Peace. Please. Peace.
Kaddish -- Word by Word: Even though the words are secondary, they are not incidental. Kaddish is a love song to God, praising the Holy One in a myriad of ways. Although extolling God sounds as though it should be a joyful activity, the Hebrew word for worship, avodah, also means work, and perhaps no act of worship requires more effort than one that asks mourners to praise God.
The death of a loved one -- especially an untimely death -- confronts even the most faithful Jew with doubt. The bereaved mother of a five-year-old child is supposed to stand and "magnify and sanctify" alongside a seventy-year-old son who has lost a ninety-year-old mother.
Exalted and hallowed be God's greatness
In this world of Your creation.
In the mouth of the mourner, these words affirm that even death is part of God's creation. Kaddish asks Jews to hallow death -- to take what might appear random, meaningless, and cruel, and speak of it as part of the sacred whole. This is an enormous challenge -- perhaps even a lifelong struggle. Many view it as a goal.
Kaddish also pronounces acceptance of God's judgment. There is no lamentation and certainly no argument in the prayer, which recalls Job's response to all the terrible things that befell him. In the ultimate statement of acceptance, Job said, "Though God slay me, yet will I trust in God."
That was Job. The rest of humanity finds it harder to trust God completely in the face of loss and suffering. Even so, all human beings must ultimately accept death. There is finally no way to answer to "Why him?" "Why now?" Acceptance is a refuge from insanity; a way to find surcease of pain even when there is no way to make sense of the loss.
Nevertheless, mourners are not expected to provide the final affirmation that is "Amen." When Kaddish is given its traditional call-and-response reading, the mourner says "v'im-ru," which means "and you should say." The bereaved thus elicit an "Amen" from the community that rallies around mourners for just this purpose. The "Amen" that comes from a mourner's mouth is spoken with quotation marks around it.

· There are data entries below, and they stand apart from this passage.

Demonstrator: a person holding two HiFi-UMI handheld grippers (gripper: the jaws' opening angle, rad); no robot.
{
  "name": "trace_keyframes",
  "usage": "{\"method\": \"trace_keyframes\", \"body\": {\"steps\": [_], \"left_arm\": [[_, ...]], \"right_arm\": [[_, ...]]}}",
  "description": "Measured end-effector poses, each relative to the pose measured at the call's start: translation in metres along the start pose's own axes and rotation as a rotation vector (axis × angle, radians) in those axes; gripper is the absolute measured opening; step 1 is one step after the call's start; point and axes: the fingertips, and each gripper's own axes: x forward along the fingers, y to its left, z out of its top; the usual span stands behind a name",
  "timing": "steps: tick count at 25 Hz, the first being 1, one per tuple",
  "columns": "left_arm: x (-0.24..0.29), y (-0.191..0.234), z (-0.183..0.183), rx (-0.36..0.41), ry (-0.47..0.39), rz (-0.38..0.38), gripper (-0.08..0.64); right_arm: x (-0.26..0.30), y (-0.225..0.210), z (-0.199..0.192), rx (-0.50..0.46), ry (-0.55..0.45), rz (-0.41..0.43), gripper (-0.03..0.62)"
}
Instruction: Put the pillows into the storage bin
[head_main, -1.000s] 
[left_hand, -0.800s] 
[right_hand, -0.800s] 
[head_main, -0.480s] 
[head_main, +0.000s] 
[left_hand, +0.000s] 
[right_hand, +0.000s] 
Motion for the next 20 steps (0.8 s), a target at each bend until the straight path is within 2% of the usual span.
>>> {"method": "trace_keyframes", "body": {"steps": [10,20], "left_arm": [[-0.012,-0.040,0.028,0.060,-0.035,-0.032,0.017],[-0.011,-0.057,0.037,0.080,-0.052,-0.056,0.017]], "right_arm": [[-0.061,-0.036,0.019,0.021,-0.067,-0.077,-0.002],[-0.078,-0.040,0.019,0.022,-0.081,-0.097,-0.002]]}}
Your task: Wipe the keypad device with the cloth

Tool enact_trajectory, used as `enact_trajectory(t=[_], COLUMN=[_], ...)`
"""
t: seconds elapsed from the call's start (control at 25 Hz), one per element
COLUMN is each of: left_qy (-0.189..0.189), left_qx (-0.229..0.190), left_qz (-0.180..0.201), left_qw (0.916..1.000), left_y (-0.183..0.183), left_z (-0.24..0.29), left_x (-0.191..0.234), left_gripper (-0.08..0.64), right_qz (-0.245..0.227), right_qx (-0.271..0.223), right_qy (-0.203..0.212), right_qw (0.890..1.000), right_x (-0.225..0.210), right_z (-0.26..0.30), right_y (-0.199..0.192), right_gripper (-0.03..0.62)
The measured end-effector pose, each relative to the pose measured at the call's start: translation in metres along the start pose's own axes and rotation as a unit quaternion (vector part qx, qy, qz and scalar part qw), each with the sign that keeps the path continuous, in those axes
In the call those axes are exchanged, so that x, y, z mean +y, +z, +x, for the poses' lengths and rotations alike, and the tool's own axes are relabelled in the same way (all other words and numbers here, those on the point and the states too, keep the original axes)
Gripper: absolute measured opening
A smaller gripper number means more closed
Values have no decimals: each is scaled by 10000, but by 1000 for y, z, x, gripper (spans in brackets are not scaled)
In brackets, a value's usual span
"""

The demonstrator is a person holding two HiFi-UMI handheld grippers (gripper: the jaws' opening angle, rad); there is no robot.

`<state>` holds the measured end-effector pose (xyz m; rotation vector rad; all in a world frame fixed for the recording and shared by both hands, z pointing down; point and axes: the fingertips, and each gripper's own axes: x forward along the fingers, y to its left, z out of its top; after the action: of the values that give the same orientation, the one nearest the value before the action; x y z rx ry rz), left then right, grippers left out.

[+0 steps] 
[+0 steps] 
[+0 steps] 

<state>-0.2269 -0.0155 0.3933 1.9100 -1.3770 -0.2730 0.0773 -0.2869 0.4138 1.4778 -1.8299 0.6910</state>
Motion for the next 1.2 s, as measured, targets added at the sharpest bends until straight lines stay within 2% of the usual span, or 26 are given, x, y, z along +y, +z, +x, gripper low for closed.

And Your sovereignty revealed
In the days of our lifetime
And the life of the whole house of Israel
Speedily and soon.
Although Kaddish gives voice to acceptance, it is not a statement of submission. In a way, it is a petitionary prayer. It seeks nothing less than the redemption of the whole world -- the perfection of God's creation. And not in the sweet by-and-by either, but soon, "in the days of our lifetime."